Opinion | The 4 Great Migrations
Then there is migration by young Americans. As NPR reported in 2014, Youth moving away from small towns to the big city “has been the story line for a long time in the small city,” but “it turns out that the millennial generation is only accelerating the demographic shift. In fact, it has been in history The most ‘bright lights, may be the generation of the big city’. NPR continued, “While the number of millennials is slightly upward in small towns and rural areas, this compares with an increase of their numbers in the suburbs and cities. Neither is there. “
And the like Bloomberg reported in 2019:
“A new peer-reviewed study (the article is forthcoming in the Journal of Regional Sciences) finds that not only have youth been a driving force in the urban revival of the last two decades, but they favor living in central urban areas in the past. Done at the same stage in life as compared to generations. “
Finally, reverse migration of black people occurs from cities in the north, Midwest and West to the south.
As reported by The New York Times after the last census:
According to census data, the percentage of the country’s black population living in the south has been the highest in half a century.
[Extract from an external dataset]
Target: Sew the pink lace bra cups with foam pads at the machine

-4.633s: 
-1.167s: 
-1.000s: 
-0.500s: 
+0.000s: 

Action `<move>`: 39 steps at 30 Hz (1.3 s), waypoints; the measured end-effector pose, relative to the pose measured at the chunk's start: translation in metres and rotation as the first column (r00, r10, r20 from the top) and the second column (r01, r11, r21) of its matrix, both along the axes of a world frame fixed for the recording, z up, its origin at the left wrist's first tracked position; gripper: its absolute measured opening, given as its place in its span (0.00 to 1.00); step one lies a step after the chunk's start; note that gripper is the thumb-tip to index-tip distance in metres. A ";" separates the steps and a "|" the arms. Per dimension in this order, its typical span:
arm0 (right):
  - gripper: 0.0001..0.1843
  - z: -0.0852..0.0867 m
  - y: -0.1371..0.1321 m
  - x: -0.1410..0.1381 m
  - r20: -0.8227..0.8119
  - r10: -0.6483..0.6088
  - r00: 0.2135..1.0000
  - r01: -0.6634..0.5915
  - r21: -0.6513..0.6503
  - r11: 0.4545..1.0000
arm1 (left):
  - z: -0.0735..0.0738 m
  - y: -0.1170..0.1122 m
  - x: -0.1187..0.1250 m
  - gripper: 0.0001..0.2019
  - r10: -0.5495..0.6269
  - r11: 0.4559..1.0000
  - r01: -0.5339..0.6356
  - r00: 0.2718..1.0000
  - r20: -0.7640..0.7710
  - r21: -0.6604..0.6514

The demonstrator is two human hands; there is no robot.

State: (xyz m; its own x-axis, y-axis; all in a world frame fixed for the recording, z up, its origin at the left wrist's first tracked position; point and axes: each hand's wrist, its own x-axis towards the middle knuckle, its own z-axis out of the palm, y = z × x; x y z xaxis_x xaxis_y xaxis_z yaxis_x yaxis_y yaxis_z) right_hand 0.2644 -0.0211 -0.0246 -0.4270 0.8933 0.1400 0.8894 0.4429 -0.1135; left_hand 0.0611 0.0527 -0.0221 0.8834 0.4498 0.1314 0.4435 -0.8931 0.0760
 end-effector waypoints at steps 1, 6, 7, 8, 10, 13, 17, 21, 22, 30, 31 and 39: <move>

Younger and more educated black residents move out of cities in the Northeast and Midwest in search of better opportunities. “
Times continued:
“The portion of black population growth that has occurred in the South over the past decade – the highest since 1910, before the great migration of blacks to the North – has retained some long-held beliefs.”
I predict and expect that this reverse migration will only continue and intensify.
Great migration movements are going to dramatically change America in the near future, adding geography and structures of power, and it is hard to see how the country emerges on the other side of it. We may well be on the verge of a new America, reshuffling the United States, which has some degree of power, redistributed and exercised by emerging players and power centers.
America as we know it is a thing of the past. Migrant movements have changed this country continuously and this trend shows no signs of ending.